-- PROBLEM TO WORK ON --
The data must be returned exactly. No line may be left out.
=== Section Start ===
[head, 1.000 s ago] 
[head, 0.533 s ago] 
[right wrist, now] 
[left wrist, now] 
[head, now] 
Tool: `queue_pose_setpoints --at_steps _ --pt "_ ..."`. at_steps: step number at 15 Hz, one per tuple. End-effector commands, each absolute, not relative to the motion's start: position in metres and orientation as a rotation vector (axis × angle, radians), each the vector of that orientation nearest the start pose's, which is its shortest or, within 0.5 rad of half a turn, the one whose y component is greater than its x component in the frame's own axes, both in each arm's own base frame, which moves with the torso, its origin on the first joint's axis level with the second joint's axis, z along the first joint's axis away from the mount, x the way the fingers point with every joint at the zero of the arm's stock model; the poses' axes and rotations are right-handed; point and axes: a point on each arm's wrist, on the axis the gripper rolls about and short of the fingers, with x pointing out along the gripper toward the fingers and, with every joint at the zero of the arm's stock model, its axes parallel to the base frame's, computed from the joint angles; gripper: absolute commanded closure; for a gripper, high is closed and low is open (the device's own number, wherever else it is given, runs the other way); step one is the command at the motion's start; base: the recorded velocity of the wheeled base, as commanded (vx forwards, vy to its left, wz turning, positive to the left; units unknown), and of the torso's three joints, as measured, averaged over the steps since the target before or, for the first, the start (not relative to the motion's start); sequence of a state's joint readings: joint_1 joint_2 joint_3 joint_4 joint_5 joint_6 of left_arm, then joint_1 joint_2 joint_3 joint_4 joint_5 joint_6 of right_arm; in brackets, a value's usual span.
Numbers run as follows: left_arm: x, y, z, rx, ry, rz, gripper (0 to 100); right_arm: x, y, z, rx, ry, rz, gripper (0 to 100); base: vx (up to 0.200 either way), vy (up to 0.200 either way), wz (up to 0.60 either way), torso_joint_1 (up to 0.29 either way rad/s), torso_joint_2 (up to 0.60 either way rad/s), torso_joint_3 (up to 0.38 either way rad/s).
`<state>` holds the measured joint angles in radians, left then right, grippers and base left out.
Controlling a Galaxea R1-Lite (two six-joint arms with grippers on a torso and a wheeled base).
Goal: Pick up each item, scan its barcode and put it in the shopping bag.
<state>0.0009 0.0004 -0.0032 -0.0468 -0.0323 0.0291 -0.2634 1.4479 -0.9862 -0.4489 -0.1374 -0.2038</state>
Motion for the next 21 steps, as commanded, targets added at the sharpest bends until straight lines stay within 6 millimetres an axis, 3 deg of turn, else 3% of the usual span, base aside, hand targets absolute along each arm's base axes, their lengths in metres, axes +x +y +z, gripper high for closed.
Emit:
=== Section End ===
-- OUTPUT BELOW --
[head, 1.000 s ago] 
[head, 0.533 s ago] 
[right wrist, now] 
[left wrist, now] 
[head, now] 
Tool: `queue_pose_setpoints --at_steps _ --pt "_ ..."`. at_steps: step number at 15 Hz, one per tuple. End-effector commands, each absolute, not relative to the motion's start: position in metres and orientation as a rotation vector (axis × angle, radians), each the vector of that orientation nearest the start pose's, which is its shortest or, within 0.5 rad of half a turn, the one whose y component is greater than its x component in the frame's own axes, both in each arm's own base frame, which moves with the torso, its origin on the first joint's axis level with the second joint's axis, z along the first joint's axis away from the mount, x the way the fingers point with every joint at the zero of the arm's stock model; the poses' axes and rotations are right-handed; point and axes: a point on each arm's wrist, on the axis the gripper rolls about and short of the fingers, with x pointing out along the gripper toward the fingers and, with every joint at the zero of the arm's stock model, its axes parallel to the base frame's, computed from the joint angles; gripper: absolute commanded closure; for a gripper, high is closed and low is open (the device's own number, wherever else it is given, runs the other way); step one is the command at the motion's start; base: the recorded velocity of the wheeled base, as commanded (vx forwards, vy to its left, wz turning, positive to the left; units unknown), and of the torso's three joints, as measured, averaged over the steps since the target before or, for the first, the start (not relative to the motion's start); sequence of a state's joint readings: joint_1 joint_2 joint_3 joint_4 joint_5 joint_6 of left_arm, then joint_1 joint_2 joint_3 joint_4 joint_5 joint_6 of right_arm; in brackets, a value's usual span.
Numbers run as follows: left_arm: x, y, z, rx, ry, rz, gripper (0 to 100); right_arm: x, y, z, rx, ry, rz, gripper (0 to 100); base: vx (up to 0.200 either way), vy (up to 0.200 either way), wz (up to 0.60 either way), torso_joint_1 (up to 0.29 either way rad/s), torso_joint_2 (up to 0.60 either way rad/s), torso_joint_3 (up to 0.38 either way rad/s).
`<state>` holds the measured joint angles in radians, left then right, grippers and base left out.
Controlling a Galaxea R1-Lite (two six-joint arms with grippers on a torso and a wheeled base).
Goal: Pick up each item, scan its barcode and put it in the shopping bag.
<state>0.0009 0.0004 -0.0032 -0.0468 -0.0323 0.0291 -0.2634 1.4479 -0.9862 -0.4489 -0.1374 -0.2038</state>
Motion for the next 21 steps, as commanded, targets added at the sharpest bends until straight lines stay within 6 millimetres an axis, 3 deg of turn, else 3% of the usual span, base aside, hand targets absolute along each arm's base axes, their lengths in metres, axes +x +y +z, gripper high for closed.
Emit:

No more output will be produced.